Decisive role of heavy-atom orientation for efficient enhancement of spin–orbit coupling in organic thermally activated delayed fluorescence emitters

Abstract

In view of the rapidly growing interest in the hybrid materials for heavy-metal-free optoelectronics, the research described here aimed to confirm the potential ability of abundant heavy atoms (HAs) in improving key parameters of organic emitters with thermally activated delayed fluorescence. Namely, the enhancement of reverse intersystem crossing (rISC) while keeping a reasonable value of fluorescence rate was investigated in red emitters with bromine atom(s) introduced into the ortho positions of the N,N-ditolylaniline donor fragment. The results of photophysical investigations and quantum chemical calculations indicate that selective acceleration of rISC by HAs without a substantial decrease of the fluorescence rate is possible. Molecular design principles of such hybrid materials, however, do not seem simple.
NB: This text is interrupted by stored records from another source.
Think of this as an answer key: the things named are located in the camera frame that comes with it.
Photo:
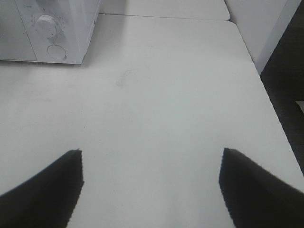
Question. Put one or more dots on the white microwave oven body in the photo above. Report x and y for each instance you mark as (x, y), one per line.
(75, 25)

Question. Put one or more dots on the white microwave door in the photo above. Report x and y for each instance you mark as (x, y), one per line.
(14, 42)

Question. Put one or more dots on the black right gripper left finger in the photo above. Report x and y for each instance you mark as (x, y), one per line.
(48, 199)

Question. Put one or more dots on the white round door button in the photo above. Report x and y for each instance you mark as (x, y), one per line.
(56, 52)

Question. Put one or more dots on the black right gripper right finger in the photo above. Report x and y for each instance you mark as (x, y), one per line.
(255, 198)

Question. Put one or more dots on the white microwave knob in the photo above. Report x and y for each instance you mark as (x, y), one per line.
(46, 26)
In the investigated emitters, the oscillator strength of the S₁–S₀ transition which defines the fluorescence rate is not directly influenced by the bromine atoms, and remains similar or decreases weakly for the brominated emitters. The maximal enhancement of spin–orbit coupling (SOC) does not depend directly on the number of HAs either, but on their relative position and orientation in the emitter. The analysis of numerous rotational isomers of emitters revealed that SOC enhancement cannot be explained by either the internal or the external HA effect. Taking into account the lack of significant contribution of bromines in orbital and spin momentum of the T₁–S₁ transition, but yet significant SOC enhancement, we explain the observed phenomenon as a heavy-atom field effect (HAFE) which increases the total angular momentum. The most impressive SOC enhancement by the HAFE up to 60 times is observed when HAs align asymmetrically and are oriented towards the chromophore fragment with the largest orbital momentum change. Another important observation reveals that, in the case of symmetrical structures, the field of a heavy atom can be compensated by another one leading to almost zero SOC and 650-fold rISC inhibition. Such species should be avoided at the stage of molecular design planning.